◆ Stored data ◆

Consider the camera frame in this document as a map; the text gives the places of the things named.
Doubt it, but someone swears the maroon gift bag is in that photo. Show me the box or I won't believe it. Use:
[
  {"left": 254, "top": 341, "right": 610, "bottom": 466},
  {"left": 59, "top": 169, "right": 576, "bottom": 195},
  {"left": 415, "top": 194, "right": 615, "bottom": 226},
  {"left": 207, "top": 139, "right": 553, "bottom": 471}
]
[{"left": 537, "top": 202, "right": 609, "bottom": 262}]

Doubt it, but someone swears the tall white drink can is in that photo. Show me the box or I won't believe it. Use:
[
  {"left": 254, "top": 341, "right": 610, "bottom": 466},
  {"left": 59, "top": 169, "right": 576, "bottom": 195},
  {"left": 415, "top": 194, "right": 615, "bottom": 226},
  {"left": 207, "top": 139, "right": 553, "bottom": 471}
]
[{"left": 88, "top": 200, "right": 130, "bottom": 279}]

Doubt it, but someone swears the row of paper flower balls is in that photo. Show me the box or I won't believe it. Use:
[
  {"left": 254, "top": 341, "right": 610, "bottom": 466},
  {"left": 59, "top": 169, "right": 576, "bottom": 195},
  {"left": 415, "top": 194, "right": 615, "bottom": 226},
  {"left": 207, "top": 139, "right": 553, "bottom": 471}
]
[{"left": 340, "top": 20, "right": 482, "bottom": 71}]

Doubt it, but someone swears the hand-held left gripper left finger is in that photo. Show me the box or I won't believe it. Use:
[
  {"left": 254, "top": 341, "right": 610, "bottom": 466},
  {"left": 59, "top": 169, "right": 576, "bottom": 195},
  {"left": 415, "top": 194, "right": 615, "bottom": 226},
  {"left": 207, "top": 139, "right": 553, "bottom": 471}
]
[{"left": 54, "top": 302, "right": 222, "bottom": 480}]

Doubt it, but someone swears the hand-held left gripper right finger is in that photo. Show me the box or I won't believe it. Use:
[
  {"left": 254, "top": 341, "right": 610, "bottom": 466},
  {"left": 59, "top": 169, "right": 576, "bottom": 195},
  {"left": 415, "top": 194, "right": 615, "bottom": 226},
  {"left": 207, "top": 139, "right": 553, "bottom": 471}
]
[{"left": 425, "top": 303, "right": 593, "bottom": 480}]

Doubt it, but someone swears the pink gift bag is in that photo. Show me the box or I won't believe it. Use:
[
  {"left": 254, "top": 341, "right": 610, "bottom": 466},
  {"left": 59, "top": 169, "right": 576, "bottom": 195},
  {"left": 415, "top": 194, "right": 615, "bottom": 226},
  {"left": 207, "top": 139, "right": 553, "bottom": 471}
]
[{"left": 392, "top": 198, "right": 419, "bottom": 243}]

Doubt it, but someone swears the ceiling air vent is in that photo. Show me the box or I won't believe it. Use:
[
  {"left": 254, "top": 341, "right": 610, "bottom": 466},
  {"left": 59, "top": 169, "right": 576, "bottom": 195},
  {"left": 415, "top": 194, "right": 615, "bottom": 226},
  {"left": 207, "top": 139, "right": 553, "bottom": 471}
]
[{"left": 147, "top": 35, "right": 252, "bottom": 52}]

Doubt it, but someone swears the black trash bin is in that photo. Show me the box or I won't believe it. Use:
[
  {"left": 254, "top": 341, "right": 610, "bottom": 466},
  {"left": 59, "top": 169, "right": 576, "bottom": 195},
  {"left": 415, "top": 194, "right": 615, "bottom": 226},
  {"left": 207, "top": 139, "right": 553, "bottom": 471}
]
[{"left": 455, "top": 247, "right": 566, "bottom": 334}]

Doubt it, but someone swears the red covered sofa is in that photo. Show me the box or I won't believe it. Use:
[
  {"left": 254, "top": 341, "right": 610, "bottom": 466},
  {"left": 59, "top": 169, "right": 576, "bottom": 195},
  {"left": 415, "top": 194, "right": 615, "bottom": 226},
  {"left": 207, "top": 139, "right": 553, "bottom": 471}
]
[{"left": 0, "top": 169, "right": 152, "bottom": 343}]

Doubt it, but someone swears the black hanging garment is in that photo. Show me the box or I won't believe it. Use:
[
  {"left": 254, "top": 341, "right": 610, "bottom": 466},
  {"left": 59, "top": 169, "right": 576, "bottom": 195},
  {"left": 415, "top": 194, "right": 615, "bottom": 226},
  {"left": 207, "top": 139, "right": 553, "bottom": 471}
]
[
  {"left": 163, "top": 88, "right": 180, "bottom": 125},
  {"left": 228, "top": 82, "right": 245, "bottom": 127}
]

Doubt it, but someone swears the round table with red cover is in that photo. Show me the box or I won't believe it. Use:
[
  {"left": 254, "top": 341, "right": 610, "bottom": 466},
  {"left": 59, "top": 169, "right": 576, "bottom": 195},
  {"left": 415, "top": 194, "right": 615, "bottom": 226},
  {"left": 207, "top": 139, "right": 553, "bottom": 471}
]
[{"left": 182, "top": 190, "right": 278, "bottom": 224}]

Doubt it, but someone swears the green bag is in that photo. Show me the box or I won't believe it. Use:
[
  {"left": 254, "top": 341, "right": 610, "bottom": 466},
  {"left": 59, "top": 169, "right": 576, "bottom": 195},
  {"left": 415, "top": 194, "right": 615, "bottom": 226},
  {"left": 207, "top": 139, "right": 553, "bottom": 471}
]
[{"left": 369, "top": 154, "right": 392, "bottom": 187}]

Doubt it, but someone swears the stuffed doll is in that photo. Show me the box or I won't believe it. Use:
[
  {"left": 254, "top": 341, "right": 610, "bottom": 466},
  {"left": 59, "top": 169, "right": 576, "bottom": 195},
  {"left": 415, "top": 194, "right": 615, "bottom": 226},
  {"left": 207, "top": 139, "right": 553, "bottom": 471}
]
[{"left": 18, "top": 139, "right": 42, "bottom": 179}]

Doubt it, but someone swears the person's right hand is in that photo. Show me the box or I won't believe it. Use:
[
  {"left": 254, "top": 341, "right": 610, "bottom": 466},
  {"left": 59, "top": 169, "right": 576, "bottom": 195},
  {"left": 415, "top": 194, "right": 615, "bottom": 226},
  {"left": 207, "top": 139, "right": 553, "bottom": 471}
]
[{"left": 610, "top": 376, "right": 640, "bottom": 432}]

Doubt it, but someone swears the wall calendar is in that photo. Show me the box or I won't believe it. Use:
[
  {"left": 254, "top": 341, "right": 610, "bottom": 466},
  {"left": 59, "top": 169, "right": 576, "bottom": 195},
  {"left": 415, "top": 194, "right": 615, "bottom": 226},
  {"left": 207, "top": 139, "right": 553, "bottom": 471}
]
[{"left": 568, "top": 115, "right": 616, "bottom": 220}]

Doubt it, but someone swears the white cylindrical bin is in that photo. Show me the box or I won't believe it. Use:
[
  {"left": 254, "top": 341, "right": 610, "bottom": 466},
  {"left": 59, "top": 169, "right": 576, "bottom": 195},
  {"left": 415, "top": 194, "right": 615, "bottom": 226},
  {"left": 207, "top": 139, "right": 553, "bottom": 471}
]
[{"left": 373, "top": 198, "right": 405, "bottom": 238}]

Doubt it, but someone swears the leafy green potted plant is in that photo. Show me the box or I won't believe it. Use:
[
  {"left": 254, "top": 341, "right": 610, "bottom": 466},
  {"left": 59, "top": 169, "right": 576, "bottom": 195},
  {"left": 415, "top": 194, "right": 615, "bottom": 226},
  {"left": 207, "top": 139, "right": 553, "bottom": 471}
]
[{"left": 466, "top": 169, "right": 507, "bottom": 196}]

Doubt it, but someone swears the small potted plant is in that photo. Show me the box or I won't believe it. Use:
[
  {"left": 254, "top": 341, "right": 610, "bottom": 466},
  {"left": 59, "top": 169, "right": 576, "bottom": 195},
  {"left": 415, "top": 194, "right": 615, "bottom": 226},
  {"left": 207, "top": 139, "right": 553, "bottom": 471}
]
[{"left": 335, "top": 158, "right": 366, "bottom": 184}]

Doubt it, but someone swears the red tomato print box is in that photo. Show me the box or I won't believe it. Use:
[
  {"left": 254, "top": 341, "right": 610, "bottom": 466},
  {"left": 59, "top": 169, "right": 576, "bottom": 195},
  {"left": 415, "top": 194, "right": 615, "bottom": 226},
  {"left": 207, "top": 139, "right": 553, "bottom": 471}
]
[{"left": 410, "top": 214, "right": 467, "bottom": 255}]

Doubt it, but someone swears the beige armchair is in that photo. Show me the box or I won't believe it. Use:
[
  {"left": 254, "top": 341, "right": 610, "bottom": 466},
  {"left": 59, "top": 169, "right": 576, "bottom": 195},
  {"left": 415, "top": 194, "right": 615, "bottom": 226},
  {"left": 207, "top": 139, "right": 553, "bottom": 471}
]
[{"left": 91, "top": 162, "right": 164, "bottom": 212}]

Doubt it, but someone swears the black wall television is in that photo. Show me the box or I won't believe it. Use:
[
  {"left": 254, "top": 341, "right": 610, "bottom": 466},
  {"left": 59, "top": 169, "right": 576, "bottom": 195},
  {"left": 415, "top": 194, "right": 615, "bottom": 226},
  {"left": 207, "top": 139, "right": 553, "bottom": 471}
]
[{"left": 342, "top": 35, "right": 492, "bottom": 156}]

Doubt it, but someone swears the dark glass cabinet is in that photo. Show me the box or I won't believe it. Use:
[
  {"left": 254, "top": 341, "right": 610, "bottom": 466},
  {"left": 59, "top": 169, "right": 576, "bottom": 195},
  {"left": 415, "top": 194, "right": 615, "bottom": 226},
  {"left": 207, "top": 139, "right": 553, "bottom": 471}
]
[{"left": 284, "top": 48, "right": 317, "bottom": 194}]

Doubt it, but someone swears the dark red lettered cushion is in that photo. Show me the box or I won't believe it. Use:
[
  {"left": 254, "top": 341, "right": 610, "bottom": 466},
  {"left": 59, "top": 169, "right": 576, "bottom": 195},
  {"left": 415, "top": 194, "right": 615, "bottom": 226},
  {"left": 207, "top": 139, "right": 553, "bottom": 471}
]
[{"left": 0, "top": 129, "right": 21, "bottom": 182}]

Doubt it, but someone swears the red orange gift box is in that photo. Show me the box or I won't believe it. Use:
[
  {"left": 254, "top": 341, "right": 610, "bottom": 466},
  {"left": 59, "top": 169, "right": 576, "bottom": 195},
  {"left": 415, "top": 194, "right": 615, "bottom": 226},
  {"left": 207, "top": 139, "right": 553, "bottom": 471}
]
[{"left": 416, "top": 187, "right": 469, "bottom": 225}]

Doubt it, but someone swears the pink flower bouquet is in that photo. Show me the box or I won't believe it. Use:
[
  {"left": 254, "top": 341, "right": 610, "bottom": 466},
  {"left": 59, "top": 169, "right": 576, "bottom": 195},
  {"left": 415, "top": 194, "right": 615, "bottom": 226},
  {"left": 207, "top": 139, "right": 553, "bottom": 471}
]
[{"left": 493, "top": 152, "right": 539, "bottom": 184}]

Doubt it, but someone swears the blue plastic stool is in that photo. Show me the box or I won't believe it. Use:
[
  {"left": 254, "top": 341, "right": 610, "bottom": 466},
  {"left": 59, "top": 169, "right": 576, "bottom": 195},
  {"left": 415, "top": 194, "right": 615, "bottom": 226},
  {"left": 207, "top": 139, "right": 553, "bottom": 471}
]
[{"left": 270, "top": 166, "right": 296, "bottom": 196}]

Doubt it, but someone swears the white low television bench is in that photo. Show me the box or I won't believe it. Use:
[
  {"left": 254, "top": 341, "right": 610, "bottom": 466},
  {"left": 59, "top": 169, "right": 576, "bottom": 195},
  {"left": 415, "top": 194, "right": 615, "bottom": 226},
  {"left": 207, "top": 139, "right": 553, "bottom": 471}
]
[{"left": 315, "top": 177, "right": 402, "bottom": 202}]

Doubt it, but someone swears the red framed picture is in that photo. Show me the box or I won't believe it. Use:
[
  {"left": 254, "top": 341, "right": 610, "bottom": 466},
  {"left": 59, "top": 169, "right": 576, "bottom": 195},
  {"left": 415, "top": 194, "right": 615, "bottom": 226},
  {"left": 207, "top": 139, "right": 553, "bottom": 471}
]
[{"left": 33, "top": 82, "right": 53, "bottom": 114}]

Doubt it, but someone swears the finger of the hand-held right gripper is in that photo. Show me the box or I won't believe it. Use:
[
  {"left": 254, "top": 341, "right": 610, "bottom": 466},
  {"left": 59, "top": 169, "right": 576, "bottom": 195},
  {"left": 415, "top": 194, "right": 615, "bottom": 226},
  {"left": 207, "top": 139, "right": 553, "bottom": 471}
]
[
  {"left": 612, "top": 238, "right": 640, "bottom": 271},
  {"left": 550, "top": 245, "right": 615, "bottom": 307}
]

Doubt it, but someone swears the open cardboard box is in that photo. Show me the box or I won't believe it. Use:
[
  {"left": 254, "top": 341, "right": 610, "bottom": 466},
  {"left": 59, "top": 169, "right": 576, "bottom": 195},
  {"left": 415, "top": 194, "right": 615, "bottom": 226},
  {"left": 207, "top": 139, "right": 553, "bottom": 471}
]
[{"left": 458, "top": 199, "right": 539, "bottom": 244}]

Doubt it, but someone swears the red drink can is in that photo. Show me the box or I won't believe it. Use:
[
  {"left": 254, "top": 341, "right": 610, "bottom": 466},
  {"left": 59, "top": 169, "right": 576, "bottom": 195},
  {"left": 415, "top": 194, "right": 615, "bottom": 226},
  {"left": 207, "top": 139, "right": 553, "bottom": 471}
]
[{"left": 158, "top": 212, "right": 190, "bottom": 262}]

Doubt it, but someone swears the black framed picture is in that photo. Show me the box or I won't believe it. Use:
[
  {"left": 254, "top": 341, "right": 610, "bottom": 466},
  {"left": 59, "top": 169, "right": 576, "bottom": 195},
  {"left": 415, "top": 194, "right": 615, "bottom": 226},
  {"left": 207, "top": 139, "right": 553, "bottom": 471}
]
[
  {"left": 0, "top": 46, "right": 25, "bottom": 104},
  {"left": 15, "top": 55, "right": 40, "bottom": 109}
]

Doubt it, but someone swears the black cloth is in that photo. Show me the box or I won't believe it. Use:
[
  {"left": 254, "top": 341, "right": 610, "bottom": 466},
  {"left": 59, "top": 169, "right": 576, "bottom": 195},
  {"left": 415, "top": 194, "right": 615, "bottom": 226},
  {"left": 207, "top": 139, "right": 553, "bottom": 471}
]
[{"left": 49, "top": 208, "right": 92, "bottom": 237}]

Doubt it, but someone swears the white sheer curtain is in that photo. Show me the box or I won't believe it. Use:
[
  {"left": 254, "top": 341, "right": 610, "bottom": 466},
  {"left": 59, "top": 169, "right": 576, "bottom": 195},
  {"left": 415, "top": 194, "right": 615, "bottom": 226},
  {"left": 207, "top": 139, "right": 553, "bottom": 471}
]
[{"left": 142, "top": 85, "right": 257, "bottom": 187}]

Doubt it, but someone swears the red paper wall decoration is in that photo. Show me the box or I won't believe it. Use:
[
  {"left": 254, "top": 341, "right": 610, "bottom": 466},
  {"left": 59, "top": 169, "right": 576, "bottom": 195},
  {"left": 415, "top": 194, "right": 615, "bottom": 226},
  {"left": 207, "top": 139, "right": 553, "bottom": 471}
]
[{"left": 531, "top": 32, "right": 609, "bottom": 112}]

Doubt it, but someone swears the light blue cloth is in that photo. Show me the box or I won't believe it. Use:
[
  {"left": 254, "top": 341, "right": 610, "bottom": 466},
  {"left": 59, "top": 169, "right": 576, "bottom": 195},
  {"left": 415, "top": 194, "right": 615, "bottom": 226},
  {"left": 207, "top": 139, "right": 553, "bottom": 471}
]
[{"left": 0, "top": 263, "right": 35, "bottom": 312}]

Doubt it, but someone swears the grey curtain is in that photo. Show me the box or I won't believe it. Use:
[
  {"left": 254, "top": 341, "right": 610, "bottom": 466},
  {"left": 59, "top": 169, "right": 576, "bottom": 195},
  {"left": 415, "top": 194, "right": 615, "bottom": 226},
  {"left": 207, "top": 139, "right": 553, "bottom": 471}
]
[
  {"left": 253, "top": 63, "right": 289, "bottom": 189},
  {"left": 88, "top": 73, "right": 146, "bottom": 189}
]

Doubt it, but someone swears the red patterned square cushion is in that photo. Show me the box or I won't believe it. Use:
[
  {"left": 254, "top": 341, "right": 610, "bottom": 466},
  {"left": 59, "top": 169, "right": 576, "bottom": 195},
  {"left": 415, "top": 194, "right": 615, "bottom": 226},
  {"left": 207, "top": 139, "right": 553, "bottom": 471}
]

◆ Prompt ◆
Each line, starting with the one containing "Doubt it, but someone swears the red paper" and ending with the last line of the records above, should be reproduced exactly.

◆ Result of this exercise ◆
Doubt it, but someone swears the red paper wall decoration is in that photo. Show me the box or I won't believe it. Use:
[
  {"left": 254, "top": 341, "right": 610, "bottom": 466},
  {"left": 59, "top": 169, "right": 576, "bottom": 195},
  {"left": 415, "top": 194, "right": 615, "bottom": 226},
  {"left": 207, "top": 139, "right": 553, "bottom": 471}
]
[{"left": 531, "top": 32, "right": 609, "bottom": 112}]

Doubt it, but someone swears the light blue cloth is in that photo. Show me the box or I won't believe it. Use:
[
  {"left": 254, "top": 341, "right": 610, "bottom": 466},
  {"left": 59, "top": 169, "right": 576, "bottom": 195},
  {"left": 415, "top": 194, "right": 615, "bottom": 226},
  {"left": 207, "top": 139, "right": 553, "bottom": 471}
]
[{"left": 0, "top": 263, "right": 35, "bottom": 312}]

Doubt it, but someone swears the grey curtain is in that photo. Show me the box or I won't believe it. Use:
[
  {"left": 254, "top": 341, "right": 610, "bottom": 466},
  {"left": 59, "top": 169, "right": 576, "bottom": 195},
  {"left": 415, "top": 194, "right": 615, "bottom": 226},
  {"left": 207, "top": 139, "right": 553, "bottom": 471}
]
[
  {"left": 253, "top": 63, "right": 289, "bottom": 189},
  {"left": 88, "top": 73, "right": 146, "bottom": 189}
]

Doubt it, but someone swears the red patterned square cushion is in that photo. Show me the box or I won't believe it. Use:
[
  {"left": 254, "top": 341, "right": 610, "bottom": 466},
  {"left": 59, "top": 169, "right": 576, "bottom": 195},
  {"left": 415, "top": 194, "right": 615, "bottom": 226},
  {"left": 207, "top": 139, "right": 553, "bottom": 471}
]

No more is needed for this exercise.